Your objective
From the data below, copy out every line in which the word "sample" occurs.

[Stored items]

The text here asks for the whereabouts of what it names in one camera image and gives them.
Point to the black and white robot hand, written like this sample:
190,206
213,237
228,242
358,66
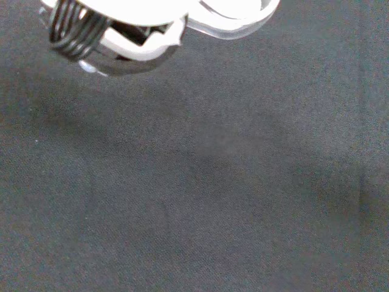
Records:
133,9

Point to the black bench cloth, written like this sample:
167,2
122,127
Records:
194,182

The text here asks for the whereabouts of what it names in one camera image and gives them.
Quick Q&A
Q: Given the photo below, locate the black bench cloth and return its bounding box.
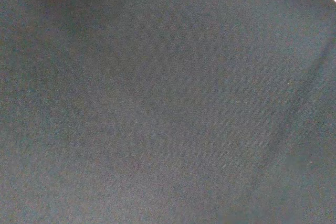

Answer for this exercise
Point to the black and white robot hand, written like this sample:
Point to the black bench cloth, written like this sample:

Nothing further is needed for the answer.